• [What needs to be done]: Write out the line that contains "(40, 0): 393", then every following line to the end of the records below, with no other lines and no changes.

Collected data entries
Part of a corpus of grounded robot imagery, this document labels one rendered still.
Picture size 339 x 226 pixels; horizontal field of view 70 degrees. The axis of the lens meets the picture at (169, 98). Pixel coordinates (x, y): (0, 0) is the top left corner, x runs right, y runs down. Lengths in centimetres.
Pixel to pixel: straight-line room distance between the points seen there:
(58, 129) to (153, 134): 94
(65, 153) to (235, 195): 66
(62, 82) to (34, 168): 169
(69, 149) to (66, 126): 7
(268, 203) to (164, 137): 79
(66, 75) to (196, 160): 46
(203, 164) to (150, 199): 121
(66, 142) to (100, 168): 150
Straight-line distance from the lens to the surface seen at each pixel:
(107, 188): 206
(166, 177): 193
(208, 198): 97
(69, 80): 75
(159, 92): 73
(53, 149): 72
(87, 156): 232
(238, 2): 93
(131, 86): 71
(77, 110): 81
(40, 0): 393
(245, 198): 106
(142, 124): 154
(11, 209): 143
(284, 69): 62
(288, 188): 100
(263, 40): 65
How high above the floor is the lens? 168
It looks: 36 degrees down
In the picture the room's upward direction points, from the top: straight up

• [Reply to the exercise]:
(40, 0): 393
(245, 198): 106
(142, 124): 154
(11, 209): 143
(284, 69): 62
(288, 188): 100
(263, 40): 65
How high above the floor is the lens? 168
It looks: 36 degrees down
In the picture the room's upward direction points, from the top: straight up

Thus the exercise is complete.